Когда-то я читал Данте, и у него, помнится, для святотатцев и осквернителей святынь даже имелся особый круг ада. Надеюсь, ко мне это не относится. Это же не храм. Как там было в той брошюрке? «Никакой религии — полная свобода…»
Я покосился на матово отсвечивающего в темноте золоченого Будду. Что ж ты, парень, за учение-то такое выдумал, следуя которому монахи твои то живых людей в жертву приносят, то за относительно скромные средства, выделяемые на ремонт, готовы всяким мерзавцам чуть ли не руки целовать? Одни неприятности, блин, от твоего изобретения. Хотя нет, баранину твои последователи готовят все же неплохо. Этого у них не отнимешь. Я затушил сигарету, кряхтя поднялся и вышел на лестницу, ведущую на крышу дацана.

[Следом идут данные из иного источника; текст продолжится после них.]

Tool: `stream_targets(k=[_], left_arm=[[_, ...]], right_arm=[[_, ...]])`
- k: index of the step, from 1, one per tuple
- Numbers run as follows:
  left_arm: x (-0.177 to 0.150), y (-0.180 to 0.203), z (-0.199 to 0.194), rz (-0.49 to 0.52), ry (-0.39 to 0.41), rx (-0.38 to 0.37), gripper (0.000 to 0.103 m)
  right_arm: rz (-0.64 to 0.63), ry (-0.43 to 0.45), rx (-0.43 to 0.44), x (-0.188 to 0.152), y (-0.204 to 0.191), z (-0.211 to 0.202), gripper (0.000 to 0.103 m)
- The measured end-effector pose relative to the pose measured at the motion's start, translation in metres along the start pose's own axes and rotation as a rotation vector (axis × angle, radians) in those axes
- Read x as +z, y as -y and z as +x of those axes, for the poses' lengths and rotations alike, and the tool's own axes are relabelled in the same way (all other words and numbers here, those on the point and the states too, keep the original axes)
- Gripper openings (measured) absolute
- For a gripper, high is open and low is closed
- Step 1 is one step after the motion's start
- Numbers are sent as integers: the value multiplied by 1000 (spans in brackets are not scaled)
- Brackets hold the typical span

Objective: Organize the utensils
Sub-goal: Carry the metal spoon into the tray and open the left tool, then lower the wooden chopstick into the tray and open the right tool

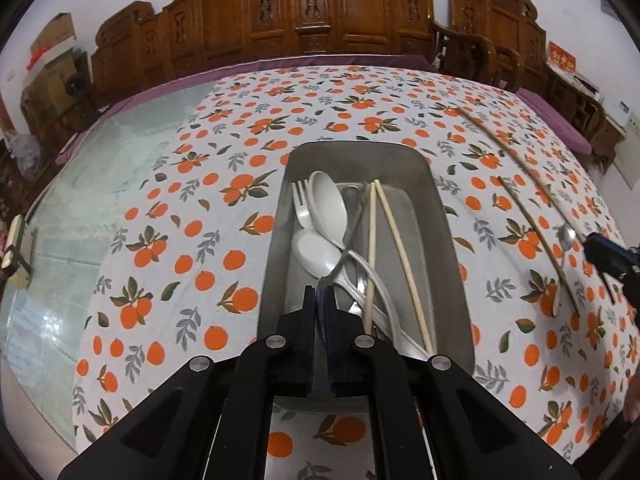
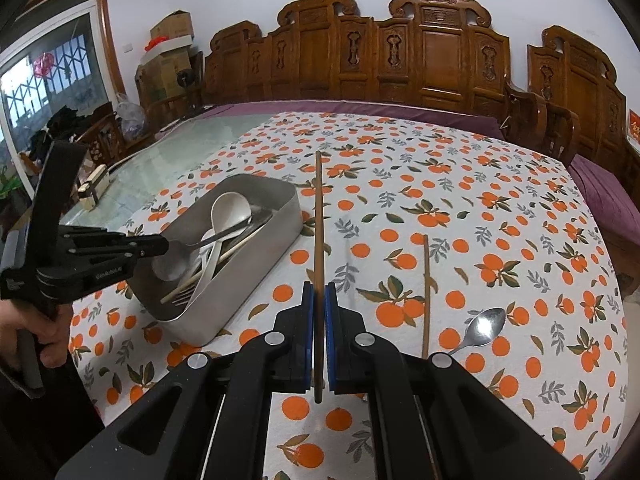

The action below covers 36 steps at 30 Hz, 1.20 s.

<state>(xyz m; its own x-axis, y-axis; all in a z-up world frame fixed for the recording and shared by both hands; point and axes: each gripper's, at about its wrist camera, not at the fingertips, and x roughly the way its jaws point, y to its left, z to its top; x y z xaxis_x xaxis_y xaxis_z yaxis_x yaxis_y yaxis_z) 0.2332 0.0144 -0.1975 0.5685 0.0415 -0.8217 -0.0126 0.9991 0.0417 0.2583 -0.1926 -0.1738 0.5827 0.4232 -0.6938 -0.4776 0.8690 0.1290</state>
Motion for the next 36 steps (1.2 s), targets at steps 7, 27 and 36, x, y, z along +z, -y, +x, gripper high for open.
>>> stream_targets(k=[7,27,36], left_arm=[[2,-3,-16,48,43,-27,17],[-4,-47,-43,30,176,-35,85],[-4,-67,-44,-8,184,-47,91]], right_arm=[[-13,-14,22,-1,-11,2,6],[-46,-55,78,8,-67,11,6],[32,-102,99,23,-80,42,6]])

На лестнице пришлось подсвечивать себе зажигалкой, но на четвертом, последнем этаже оказалось довольно светло. Сквозь дыры в застекленной крыше падал дождь и был виден одинокий уличный фонарь, стоящий перед монастырем. Я задрал голову. Мерзкая парочка была на месте. Жирный бог-мститель Махакала и похотливая богиня-шлюха Шакти. Фонарь на улице слегка покачивался на ветру, тени скользили из стороны в сторону, и оттого казалось, будто божественные супруги скалятся и строят мне рожи.

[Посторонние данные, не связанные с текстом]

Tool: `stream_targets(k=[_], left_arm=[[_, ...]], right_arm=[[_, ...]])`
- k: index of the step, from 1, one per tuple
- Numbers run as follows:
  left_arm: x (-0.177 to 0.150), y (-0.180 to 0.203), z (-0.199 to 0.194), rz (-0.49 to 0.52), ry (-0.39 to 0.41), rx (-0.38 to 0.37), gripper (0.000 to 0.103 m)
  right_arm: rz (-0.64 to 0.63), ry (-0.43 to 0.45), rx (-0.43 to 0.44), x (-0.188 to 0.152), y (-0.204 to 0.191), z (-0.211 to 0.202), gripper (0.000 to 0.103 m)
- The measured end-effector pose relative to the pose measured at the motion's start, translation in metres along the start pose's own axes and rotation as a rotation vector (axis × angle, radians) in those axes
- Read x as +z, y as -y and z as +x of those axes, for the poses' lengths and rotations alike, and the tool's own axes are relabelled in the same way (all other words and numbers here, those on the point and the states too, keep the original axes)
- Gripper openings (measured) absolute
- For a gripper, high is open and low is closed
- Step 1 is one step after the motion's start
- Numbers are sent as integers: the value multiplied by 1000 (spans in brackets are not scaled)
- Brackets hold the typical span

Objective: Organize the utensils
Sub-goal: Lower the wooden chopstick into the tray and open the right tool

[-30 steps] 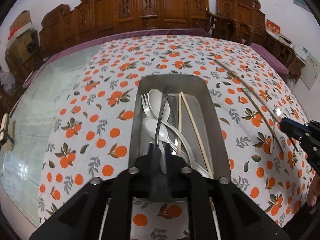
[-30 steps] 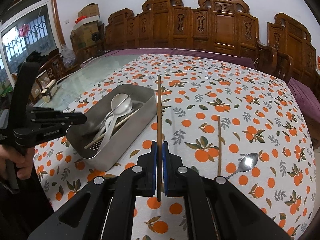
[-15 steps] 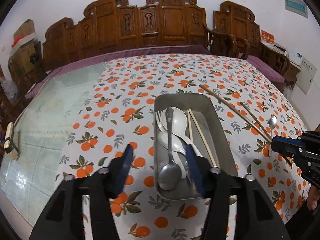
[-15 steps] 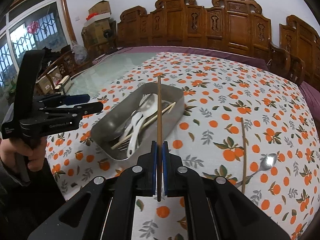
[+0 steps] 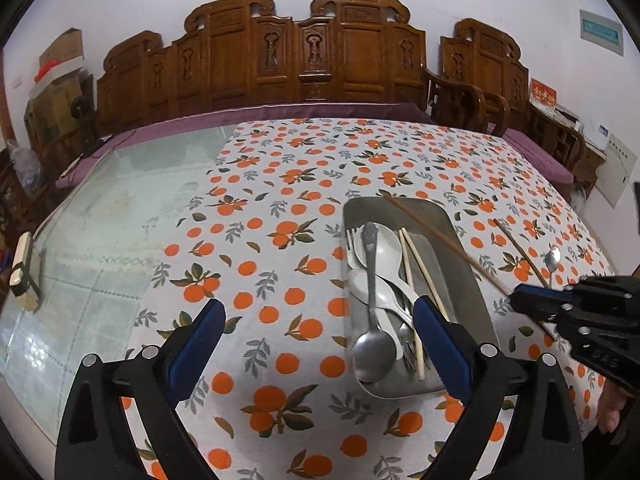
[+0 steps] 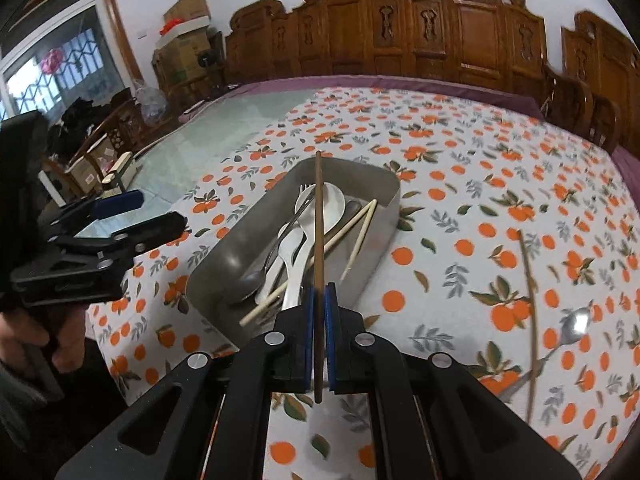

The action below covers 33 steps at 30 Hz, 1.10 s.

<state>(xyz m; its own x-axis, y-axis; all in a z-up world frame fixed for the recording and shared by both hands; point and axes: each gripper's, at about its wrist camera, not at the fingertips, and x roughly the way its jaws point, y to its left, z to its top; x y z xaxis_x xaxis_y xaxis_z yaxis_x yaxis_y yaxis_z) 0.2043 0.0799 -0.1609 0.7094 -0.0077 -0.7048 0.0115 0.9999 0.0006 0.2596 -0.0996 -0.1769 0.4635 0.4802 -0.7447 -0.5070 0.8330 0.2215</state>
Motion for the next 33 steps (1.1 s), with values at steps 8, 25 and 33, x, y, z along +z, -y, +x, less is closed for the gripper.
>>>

Так. Как же это теперь до них добраться? Неведомый мне архитектор, строивший монастырь, умудрился разместить статуи практически на самом коньке крыши. Пожалуй, если бы не строительные леса, мне понадобилось бы как минимум альпинистское снаряжение. А так вроде долезу… Определенно долезу. Здесь я поднимусь по лесам, там перейду по карнизу, тут у нас будет лестница… А вот в самом конце придется мне, скорее всего, повиснуть на руках… М-да.
Голова после вчерашних подвигов немного побаливала, и, прежде чем лезть, я выкурил еще одну сигарету. Хорошо, хоть руки у меня на следующий день почти никогда не дрожат. А то ведь с такой высоты гробанешься — опознавать будет нечего.